The tape recorded conversation is therefore, a
relevant fact and permissible in evidence. Lastly, Counsel
relied on Sharda .vs. Dharmpal [2003(2) CTC 760, AIR
2003 SC 3450] for grant of divorce, petitioner must establish
unsoundness of mind of the respondent is incurable. In the
similar case, Court had suo moto directed recording of
evidence to arrive at conclusion whether the person is
mentally ill and can defend himself and there it was held that
it was not violating the Article 21 of the Constitution of
India. Counsel vehemently urged the fact that in the present
case also the husband’s marriage was at stake and yet he was
willing to take back his wife, but he required to prove to the
Court that one Mr.

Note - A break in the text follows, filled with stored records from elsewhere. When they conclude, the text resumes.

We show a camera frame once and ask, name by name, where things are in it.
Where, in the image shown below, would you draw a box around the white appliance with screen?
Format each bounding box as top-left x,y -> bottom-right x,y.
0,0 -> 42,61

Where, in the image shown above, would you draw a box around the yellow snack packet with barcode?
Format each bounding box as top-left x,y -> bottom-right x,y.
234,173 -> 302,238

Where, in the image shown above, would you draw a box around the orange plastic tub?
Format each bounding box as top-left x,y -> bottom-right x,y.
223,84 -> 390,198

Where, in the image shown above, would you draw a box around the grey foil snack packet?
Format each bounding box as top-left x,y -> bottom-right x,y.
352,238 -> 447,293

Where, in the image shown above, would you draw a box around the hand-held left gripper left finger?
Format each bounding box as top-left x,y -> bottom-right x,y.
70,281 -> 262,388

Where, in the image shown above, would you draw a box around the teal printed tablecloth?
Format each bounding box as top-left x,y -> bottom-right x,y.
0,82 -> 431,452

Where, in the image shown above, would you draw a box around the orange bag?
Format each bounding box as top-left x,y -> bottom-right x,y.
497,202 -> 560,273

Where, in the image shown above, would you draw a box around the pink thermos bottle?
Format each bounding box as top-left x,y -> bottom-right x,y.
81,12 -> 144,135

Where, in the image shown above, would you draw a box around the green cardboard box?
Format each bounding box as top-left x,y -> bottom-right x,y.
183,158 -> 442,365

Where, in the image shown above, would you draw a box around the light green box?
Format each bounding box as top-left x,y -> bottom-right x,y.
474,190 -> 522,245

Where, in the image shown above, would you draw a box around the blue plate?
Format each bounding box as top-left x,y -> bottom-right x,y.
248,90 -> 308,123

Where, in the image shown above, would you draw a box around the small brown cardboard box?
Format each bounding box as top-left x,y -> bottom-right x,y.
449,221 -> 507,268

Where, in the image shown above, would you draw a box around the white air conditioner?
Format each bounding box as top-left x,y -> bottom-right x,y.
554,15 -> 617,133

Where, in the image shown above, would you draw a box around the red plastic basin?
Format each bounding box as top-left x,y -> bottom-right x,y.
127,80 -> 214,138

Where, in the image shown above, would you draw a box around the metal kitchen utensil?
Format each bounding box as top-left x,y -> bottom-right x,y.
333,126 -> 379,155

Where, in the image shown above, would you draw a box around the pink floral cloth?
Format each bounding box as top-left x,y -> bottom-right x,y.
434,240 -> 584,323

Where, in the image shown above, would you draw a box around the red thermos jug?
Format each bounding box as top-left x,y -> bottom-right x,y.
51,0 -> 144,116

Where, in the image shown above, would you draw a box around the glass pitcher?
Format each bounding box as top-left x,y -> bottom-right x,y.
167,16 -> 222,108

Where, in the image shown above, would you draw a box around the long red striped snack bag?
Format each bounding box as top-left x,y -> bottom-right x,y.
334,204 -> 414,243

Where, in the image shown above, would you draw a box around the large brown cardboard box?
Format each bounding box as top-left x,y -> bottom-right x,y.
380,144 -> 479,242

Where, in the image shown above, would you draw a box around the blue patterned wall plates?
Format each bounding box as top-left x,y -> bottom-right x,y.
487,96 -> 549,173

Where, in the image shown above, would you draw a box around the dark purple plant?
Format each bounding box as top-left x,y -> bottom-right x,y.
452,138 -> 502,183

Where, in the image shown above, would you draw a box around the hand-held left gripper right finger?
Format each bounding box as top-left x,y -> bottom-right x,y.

Vijay Agrawal was causing disharmony
in their life.
6. On considering the above submissions and the
impugned order, I find that the sole question that arises in
consideration is whether the tapes produced by the husband
are admissible evidence? Admittedly, the conversation was
recorded without the knowledge of the wife, behind her
back, and is definitely an infringement of her right to
privacy. Besides, it is violative of article 11 & 21 of the
Constitution of India and has rightly pointed out by the
Counsel for the petitioner / wife, that interception in the7
recording conversation is permitted only under the
circumstances. Besides, there is also penalty under section
72 of the Information Technology Act and it could not be
used as instrument to create evidence of such nature. The
cases cited by the Counsel for the respondent are not
applicable in the present context and are of no use to the
respondent.
8. I find that to say anything beyond the aforesaid would
affect the merits of the case and hence it is held that
impugned orders dated 10/07/2014 are contrary to the
provisions of law and are hereby set aside. The Trial Court,
however, may continue in accordance with the provisions of
law. The tapes, however, cannot be admitted in evidence but
it may be kept on record.
9. With the aforesaid observations and directions, both the
petitions are hereby allowed to the extent herein above
indicated.
No Costs.
C.c. as per rules.
(Mrs. S.R. Waghmare)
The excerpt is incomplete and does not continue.